Wednesday, February 06, 2008

Literacy Of Men & Women

"Overall, male literacy in New England rose from 60 percent in 1660 to 70 percent by 1710, then to 85 percent by 1760. Female literacy, which probably ranged from 30 to 40 percent in the early 1700's, rose to about 60 percent by the 1760's -- and these figures, based on signature rates, probably understate the proportion of women who could read. Reading, writing, and arithmetic were taught as a sequence, and many girls were taught only to read; the manual skill that women were thought not to need writing, but knitting and sewing." - Paul Starr, Chapter 2: New Foundations, Creation Of Media, Page 52.

Apparently, women weren't as educated as men during these times and it was indeed a shame but at the same time predictable. Centuries ago, men were the "stronger" sex because they were more educated but the only reason this was true was because men were allowed to have these rights -- to have the abilities to learn everything.

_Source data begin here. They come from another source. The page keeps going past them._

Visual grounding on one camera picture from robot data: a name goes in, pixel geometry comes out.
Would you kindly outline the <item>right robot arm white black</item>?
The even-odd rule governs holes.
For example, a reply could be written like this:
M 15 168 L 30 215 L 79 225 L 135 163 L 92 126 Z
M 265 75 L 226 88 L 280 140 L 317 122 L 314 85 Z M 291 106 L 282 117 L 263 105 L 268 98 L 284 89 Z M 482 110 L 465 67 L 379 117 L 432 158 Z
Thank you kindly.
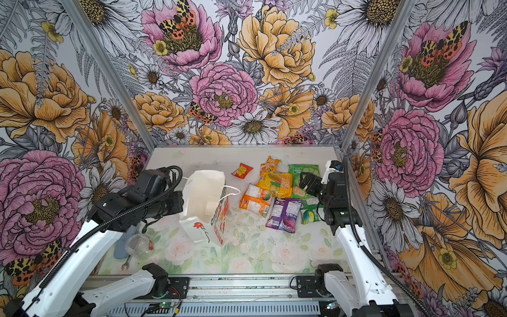
M 323 219 L 344 249 L 351 270 L 348 277 L 339 264 L 320 264 L 317 290 L 331 295 L 345 316 L 413 316 L 412 308 L 394 293 L 395 278 L 370 250 L 363 222 L 352 207 L 347 166 L 328 161 L 323 176 L 304 173 L 299 186 L 318 199 Z

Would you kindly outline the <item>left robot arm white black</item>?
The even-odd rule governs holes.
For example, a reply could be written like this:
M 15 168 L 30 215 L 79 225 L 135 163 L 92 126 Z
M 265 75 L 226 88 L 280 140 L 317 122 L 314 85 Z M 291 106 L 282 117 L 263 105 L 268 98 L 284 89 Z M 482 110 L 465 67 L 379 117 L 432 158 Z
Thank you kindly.
M 138 297 L 164 297 L 170 290 L 168 273 L 157 264 L 105 289 L 82 291 L 92 270 L 110 247 L 130 227 L 150 225 L 183 211 L 184 200 L 177 190 L 183 172 L 169 166 L 141 172 L 136 183 L 105 195 L 88 212 L 75 242 L 31 292 L 8 302 L 6 316 L 102 316 Z

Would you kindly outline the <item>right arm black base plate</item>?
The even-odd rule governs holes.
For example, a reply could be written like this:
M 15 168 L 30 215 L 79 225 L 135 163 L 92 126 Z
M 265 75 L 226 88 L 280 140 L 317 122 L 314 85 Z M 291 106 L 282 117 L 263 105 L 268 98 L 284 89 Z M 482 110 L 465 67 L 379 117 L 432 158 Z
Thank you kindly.
M 315 277 L 310 276 L 296 276 L 295 285 L 298 298 L 326 298 L 329 293 L 323 293 L 318 289 Z

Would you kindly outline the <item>white paper gift bag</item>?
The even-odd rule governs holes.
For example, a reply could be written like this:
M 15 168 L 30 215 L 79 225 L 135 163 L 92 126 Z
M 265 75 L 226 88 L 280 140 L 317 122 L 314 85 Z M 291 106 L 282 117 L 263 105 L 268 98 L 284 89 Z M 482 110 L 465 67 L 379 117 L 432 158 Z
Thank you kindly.
M 197 170 L 186 180 L 180 226 L 195 244 L 224 244 L 229 198 L 240 190 L 227 186 L 225 174 L 218 170 Z

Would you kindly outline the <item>yellow mango snack bag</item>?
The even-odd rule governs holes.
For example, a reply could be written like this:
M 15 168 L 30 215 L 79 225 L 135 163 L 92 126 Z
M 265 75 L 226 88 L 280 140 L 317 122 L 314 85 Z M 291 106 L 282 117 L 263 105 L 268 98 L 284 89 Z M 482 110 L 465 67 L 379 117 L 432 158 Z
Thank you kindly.
M 257 187 L 268 190 L 276 198 L 290 198 L 293 194 L 293 176 L 278 171 L 267 173 L 260 178 Z

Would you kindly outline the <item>purple snack bag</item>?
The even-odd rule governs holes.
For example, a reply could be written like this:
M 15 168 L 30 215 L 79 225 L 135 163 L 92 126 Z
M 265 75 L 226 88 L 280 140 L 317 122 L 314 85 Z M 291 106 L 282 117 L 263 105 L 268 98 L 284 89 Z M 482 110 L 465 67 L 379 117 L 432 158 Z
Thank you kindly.
M 267 228 L 285 231 L 294 234 L 296 231 L 297 218 L 302 207 L 302 200 L 297 198 L 275 198 L 268 221 Z

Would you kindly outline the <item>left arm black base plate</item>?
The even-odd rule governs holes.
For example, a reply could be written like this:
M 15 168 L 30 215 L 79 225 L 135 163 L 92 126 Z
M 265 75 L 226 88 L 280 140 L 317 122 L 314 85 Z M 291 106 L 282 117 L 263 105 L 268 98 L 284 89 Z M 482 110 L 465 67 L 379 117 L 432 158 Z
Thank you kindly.
M 189 277 L 166 277 L 155 281 L 154 287 L 147 295 L 137 299 L 186 299 L 190 287 Z

They learned to read, write, and accomplish different equations with numbers. While the men were forced to learn these things, they were also allowed to learn them. Sadly, the women could not say the same thing because they were only being taught to read. Women weren't learning anything but reading because the men felt nothing more was needed. Since men were more educated, it is obviously sensible as to why the male literacy number is higher. I feel that back in these days, men were above the women. The men wanted to learn more than the women because they were afraid if the women knew as much as them or more, everything would change. This change would be bad for the men. Women were just as capable as men to learn all these things, it's just that the men didn't want it to be done. For the women to have the same literacy as the men, the women would need to be more independent. They would need to come together and change everything.

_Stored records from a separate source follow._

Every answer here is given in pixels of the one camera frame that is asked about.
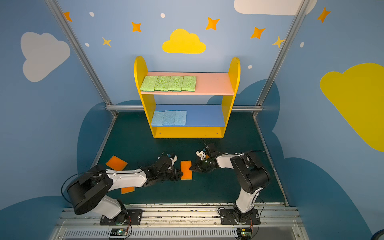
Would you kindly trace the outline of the blue sponge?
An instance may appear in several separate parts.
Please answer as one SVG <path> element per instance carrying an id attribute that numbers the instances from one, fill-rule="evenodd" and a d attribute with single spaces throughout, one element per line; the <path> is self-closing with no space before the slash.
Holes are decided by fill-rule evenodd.
<path id="1" fill-rule="evenodd" d="M 164 116 L 165 116 L 164 111 L 155 111 L 151 121 L 151 126 L 153 127 L 163 126 Z"/>
<path id="2" fill-rule="evenodd" d="M 185 126 L 187 122 L 187 111 L 175 111 L 175 126 Z"/>
<path id="3" fill-rule="evenodd" d="M 163 126 L 174 126 L 176 119 L 176 111 L 165 111 L 163 117 Z"/>

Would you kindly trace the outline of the green sponge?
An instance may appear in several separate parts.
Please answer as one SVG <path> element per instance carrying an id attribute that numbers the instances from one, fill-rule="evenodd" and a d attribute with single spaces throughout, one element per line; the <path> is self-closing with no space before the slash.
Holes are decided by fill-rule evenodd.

At 11:07 PM, Blogger A. Mattson said...

A very good post.

Literacy rates were rising. In a patriarchal society the education of women has always been neglected, especially higher education. That is changing in the U.S.

What are the factors that are promoting greater opportunities for women in the U.S. from the 18th century onward? What are the roles of women, religion, government, the economy, etc.?

This is not just a historical or academic question: When we look at the many societies around the world that still stop women from getting the same educational opportunities as men we realize that this struggle is not over.

What part have media revolutions played in all of this?